*Work to be completed*: Within the listing below, the lines to output run from the one containing "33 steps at" through the one containing "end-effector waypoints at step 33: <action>"; copy them exactly and nothing else.

========================================================================

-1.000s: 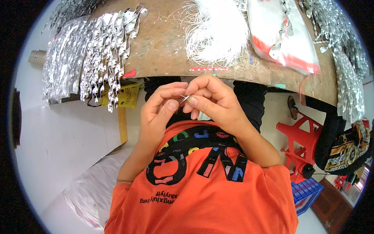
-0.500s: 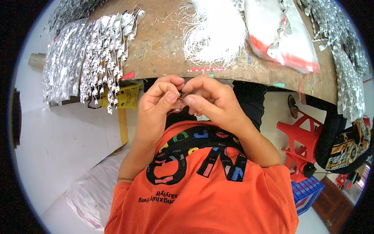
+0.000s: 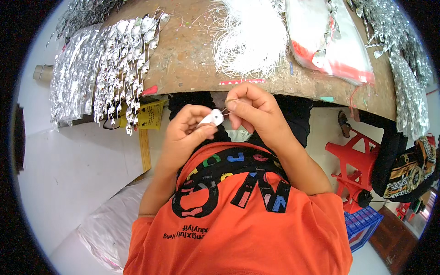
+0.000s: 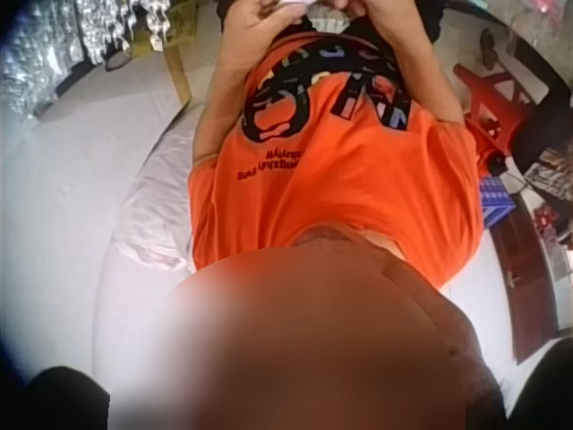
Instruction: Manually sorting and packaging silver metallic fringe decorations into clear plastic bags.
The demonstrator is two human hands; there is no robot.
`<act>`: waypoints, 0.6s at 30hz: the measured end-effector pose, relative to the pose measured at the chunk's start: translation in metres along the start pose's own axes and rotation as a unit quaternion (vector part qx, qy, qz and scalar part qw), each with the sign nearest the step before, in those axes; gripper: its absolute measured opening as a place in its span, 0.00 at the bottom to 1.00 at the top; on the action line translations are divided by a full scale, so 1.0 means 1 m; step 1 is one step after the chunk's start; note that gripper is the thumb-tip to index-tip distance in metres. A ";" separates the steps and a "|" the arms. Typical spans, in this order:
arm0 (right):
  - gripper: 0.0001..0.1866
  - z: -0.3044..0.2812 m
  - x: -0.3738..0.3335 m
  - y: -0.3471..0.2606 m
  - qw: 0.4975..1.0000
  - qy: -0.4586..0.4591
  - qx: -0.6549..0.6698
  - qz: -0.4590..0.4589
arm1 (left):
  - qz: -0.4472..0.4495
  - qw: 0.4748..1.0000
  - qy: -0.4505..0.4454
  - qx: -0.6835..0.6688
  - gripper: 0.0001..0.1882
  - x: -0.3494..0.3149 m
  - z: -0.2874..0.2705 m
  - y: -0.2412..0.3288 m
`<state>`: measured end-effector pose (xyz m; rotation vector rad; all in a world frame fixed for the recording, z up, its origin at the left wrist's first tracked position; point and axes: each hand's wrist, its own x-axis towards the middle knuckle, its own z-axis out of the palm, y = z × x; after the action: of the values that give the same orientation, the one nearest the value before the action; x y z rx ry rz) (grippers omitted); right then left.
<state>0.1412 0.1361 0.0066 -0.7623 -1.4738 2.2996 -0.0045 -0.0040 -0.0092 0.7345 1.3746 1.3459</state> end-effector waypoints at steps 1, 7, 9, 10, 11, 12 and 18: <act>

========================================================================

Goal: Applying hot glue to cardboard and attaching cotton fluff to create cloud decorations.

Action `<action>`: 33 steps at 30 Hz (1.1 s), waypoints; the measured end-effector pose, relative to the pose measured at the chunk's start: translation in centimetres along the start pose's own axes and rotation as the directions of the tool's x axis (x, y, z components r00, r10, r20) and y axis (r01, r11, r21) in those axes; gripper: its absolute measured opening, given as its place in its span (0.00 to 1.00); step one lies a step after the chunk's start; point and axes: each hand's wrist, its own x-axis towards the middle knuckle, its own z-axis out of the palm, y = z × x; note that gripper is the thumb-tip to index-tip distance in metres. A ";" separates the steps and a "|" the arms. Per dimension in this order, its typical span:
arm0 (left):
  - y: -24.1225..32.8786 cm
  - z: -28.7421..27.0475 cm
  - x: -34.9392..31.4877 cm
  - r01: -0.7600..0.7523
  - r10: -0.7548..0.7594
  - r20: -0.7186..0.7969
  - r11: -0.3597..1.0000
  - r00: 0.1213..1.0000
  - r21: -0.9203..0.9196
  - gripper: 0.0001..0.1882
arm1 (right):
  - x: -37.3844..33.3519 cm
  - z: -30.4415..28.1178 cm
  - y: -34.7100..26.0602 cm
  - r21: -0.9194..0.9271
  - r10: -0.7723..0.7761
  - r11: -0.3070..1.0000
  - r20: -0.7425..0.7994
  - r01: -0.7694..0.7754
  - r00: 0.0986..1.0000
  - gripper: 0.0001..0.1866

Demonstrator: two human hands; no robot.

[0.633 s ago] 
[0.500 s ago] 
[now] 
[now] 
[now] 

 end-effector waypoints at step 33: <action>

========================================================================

*Exercise answer*:
Action `<action>`: 33 steps at 30 Hz (1.1 s), waypoints; the measured end-effector pose, relative to the pose measured at the chunk's start: translation in centimetres along the start pose's own axes and rotation as the directions of the tool's x axis (x, y, z components r00, r10, r20) and y axis (r01, r11, r21) in those axes; gripper: its absolute measured opening, given as its place in its span (0.00 to 1.00); step one lies a step after the chunk's start; point and axes: each hand's wrist, its own x-axis towards the middle knuckle, its own z-axis out of the palm, y = z × x; note that gripper is the thumb-tip to index-tip distance in metres. A ";" separates the steps and a "|" the arms. Per dimension in this order, its typical span:
arm0 (left):
  - y: -24.1225..32.8786 cm
  - z: -28.7421..27.0475 cm
  - x: -34.9392..31.4877 cm
  - r01: -0.7600..0.7523
  - r10: -0.7548..0.7594
  - r20: -0.7186..0.7969
  - r11: -0.3597..1.0000
  - r00: 0.1213..1.0000
  - r21: -0.9203..0.9196
  - gripper: 0.0001..0.1882
arm1 (right):
  - x: -37.3844..33.3519 cm
  - z: -30.4415..28.1178 cm
  - y: -34.7100..26.0602 cm
  - r21: -0.9194..0.9271
  - r10: -0.7723..0.7761
  - r11: -0.3070..1.0000
  - r20: -0.7425..0.7994
  - r01: -0.7694..0.7754
  - r00: 0.0986..1.0000
  - gripper: 0.0001..0.1866

Demonstrator: two human hands; no robot.

[0.633 s ago] 
[0.500 s ago] 
[now] 
[now] 
[now] 

 end-effector waypoints at step 33: <action>

Nothing further belongs to this answer.